Would you retype the listing below word for word, without any of its pictures?
* * *
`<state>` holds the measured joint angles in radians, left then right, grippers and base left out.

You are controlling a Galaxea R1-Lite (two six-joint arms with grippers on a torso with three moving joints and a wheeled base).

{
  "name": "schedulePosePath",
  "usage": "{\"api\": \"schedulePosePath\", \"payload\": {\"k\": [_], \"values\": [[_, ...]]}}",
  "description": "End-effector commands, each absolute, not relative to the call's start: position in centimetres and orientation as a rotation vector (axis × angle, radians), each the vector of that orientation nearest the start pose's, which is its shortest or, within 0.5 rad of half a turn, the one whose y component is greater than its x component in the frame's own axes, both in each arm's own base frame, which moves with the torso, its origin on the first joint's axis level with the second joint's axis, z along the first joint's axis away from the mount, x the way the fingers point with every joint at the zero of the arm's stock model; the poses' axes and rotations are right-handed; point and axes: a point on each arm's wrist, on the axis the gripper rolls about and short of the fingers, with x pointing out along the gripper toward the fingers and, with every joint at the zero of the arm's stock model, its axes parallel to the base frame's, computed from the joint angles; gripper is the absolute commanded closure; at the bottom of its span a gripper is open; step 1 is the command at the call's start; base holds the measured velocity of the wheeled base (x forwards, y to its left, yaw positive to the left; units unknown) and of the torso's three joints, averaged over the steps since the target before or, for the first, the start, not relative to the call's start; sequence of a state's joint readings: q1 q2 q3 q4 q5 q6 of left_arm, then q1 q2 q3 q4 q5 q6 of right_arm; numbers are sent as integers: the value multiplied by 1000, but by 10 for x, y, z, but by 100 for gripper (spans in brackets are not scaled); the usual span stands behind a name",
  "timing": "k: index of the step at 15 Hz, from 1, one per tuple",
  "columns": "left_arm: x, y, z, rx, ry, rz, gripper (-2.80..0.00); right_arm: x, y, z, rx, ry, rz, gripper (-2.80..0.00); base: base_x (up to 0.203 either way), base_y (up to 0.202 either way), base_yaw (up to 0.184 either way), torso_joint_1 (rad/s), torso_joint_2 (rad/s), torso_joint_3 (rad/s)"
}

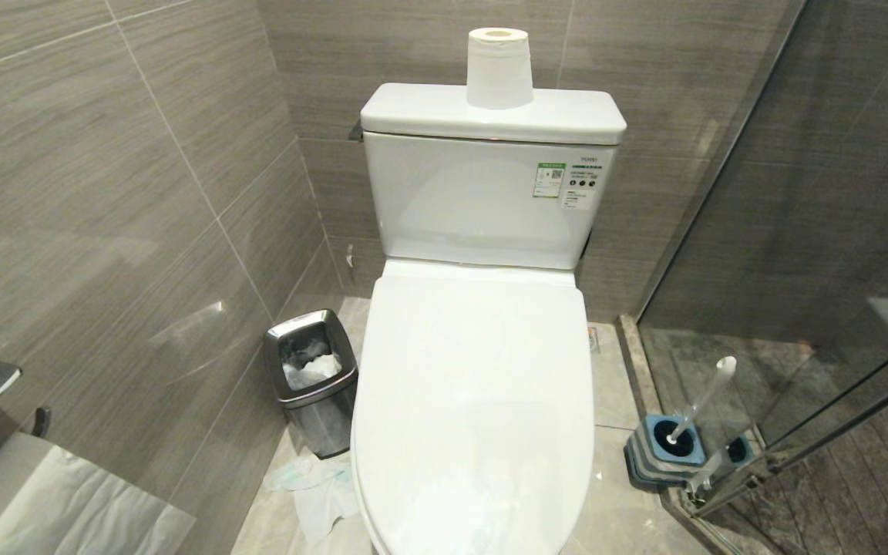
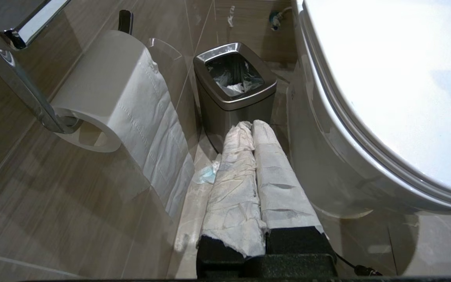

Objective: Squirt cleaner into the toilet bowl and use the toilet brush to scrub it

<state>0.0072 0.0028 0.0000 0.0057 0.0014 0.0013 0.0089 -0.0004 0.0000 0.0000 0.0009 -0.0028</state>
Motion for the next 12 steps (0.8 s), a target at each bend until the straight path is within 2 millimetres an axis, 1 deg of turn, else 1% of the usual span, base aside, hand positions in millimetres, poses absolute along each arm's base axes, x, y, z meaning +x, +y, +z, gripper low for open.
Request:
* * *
▶ _Completed exercise_:
`<state>` holds the measured joint angles in radians, left then right, grippers and base left out.

You are controlling a Galaxea R1-Lite (two six-joint arms with grippers on a torso with three moving joints and a wheeled base).

{
  "name": "schedulePosePath",
  "usage": "{\"api\": \"schedulePosePath\", \"payload\": {\"k\": [_], \"values\": [[_, ...]]}}",
  "description": "End-effector commands, each absolute, not relative to the call's start: position in centimetres and orientation as a rotation vector (axis × angle, radians), each the vector of that orientation nearest the start pose's, which is its shortest or, within 0.5 rad of half a turn, the one whose y component is greater than its x component in the frame's own axes, both in each arm's own base frame, which moves with the torso, its origin on the first joint's axis level with the second joint's axis, z along the first joint's axis away from the mount, x the way the fingers point with every joint at the zero of the arm's stock model; the poses' axes and rotations are right-handed; point and axes: a point on each arm's wrist, on the axis the gripper rolls about and short of the fingers, with x pointing out along the gripper toward the fingers and, with every joint at the zero of the arm's stock model, its axes parallel to the base frame's, computed from the joint angles; gripper is the absolute commanded closure; at the bottom of its span a gripper is open; step 1 is the command at the call's start; base holds the measured velocity of the wheeled base (x forwards, y to its left, yaw positive to the left; units unknown) and of the torso's three joints, averaged over the steps since the target before or, for the first, the start, not relative to the call's start; sequence of a state's joint readings: q1 q2 q3 q4 q5 q6 of left_arm, then q1 q2 q3 q4 q5 q6 of right_arm; numbers are sent as integers: the value multiplied by 1000, but by 10 for x, y, z, but by 100 for gripper (spans in brackets are not scaled); the usual span stands behind a name",
  "timing": "k: index of the step at 15 Hz, from 1, one per tuple",
  "columns": "left_arm: x, y, z, rx, ry, rz, gripper (-2.80..0.00); right_arm: x, y, z, rx, ry, rz, gripper (-2.80..0.00); base: base_x (up to 0.203 either way), base_y (up to 0.202 either way), base_yaw (up to 0.184 either way), torso_joint_1 (rad/s), torso_joint_2 (rad/s), torso_joint_3 (rad/s)"
}


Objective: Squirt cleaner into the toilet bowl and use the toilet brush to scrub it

<state>0.0072 0.0028 0.0000 0.0057 0.0014 0.0013 0.0089 -0.0004 0.0000 0.0000 0.0009 -0.0028</state>
Motion for the next 12 steps (0.8 s), a target at each bend until the straight path is within 2 millimetres an axis, 1 deg of turn, else 1% of the usual span, base aside, hand positions in millimetres, poses absolute along each arm's base axes, x, y, z meaning +x, +y, +z, gripper low for open.
Request:

What has been written completes the answer.